One of them was bigger than the others and more aggressive, already asserting his dominance. I called him Alpha, my big, baby boy. Twice, his kicks knocked me to my knees and sent the air out my mouth like a blowhole.

My passengers got as big as softballs, which doesn’t sound that bad until you consider seven of them together in my womb. No wonder they fought for living space. They shifted continuously and reminded me of tadpoles worming around in its translucent cocoon. I wondered if they looked like tadpoles or something similar, but mostly I tried not to think about it.

My labor started this morning. Crushing pain screamed across my abdomen and ripped along my spine. I was crazy to think I could do this by myself. There was so much blood. A red streak across the linoleum and carpet marked the path where I dragged myself to the couch.

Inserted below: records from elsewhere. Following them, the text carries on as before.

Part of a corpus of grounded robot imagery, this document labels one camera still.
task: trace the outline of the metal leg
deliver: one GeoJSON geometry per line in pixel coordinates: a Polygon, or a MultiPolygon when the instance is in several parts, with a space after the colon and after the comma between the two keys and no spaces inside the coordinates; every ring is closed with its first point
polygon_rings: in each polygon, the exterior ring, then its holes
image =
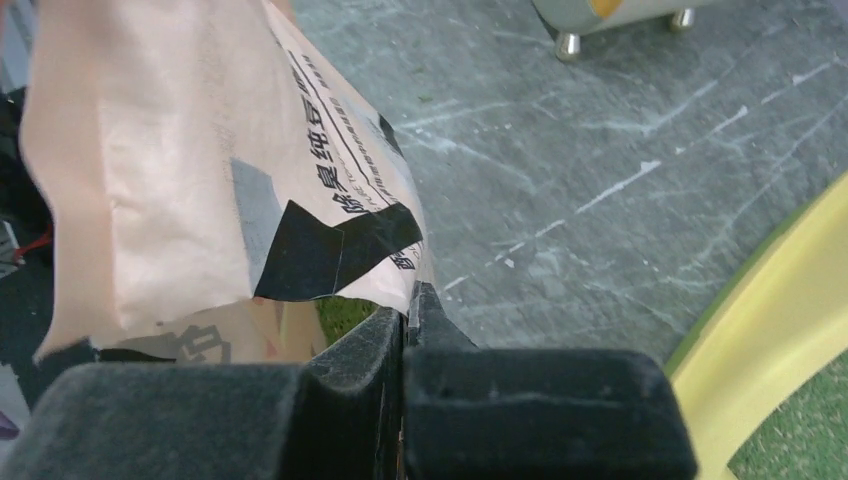
{"type": "Polygon", "coordinates": [[[557,35],[556,56],[563,62],[573,62],[580,56],[580,35],[560,32],[557,35]]]}
{"type": "Polygon", "coordinates": [[[694,8],[686,8],[683,10],[678,10],[671,16],[671,31],[672,32],[685,32],[692,28],[695,24],[695,9],[694,8]]]}

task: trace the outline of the floor
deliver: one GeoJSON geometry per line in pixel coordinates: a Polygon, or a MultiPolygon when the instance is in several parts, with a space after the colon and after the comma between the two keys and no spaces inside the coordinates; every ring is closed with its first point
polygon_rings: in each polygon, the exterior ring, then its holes
{"type": "MultiPolygon", "coordinates": [[[[824,0],[727,1],[682,36],[659,21],[596,34],[573,65],[529,0],[294,3],[395,126],[442,301],[481,346],[662,361],[756,245],[848,169],[848,30],[824,0]]],[[[0,362],[30,403],[92,355],[29,362],[50,315],[37,268],[0,281],[0,362]]],[[[825,379],[835,405],[845,364],[825,379]]],[[[784,448],[763,441],[741,478],[836,478],[795,457],[760,469],[759,449],[784,448]]]]}

The first six popped out without much fanfare, slimy with my blood. As soon as they exited, they scampered to the corner, huddled together in a tiny, angry mob. They looked like premature babies, except the teeth, and the fact that they could run as soon as they departed my body. They bunched together staring at me with overlarge black eyes and rows of gnashing razor-sharp teeth.

Alpha came out last. Relief from the contractions flooded me, but my respite was momentary. With a guttural growl from Alpha, they descended upon me, attacked my bloody wound and soft gut, ravenous and insatiable. My babies devoured me; their first meal. I patted Alpha’s warty head lovingly, and he bit off my finger.

What else could I do? After all, kids come first.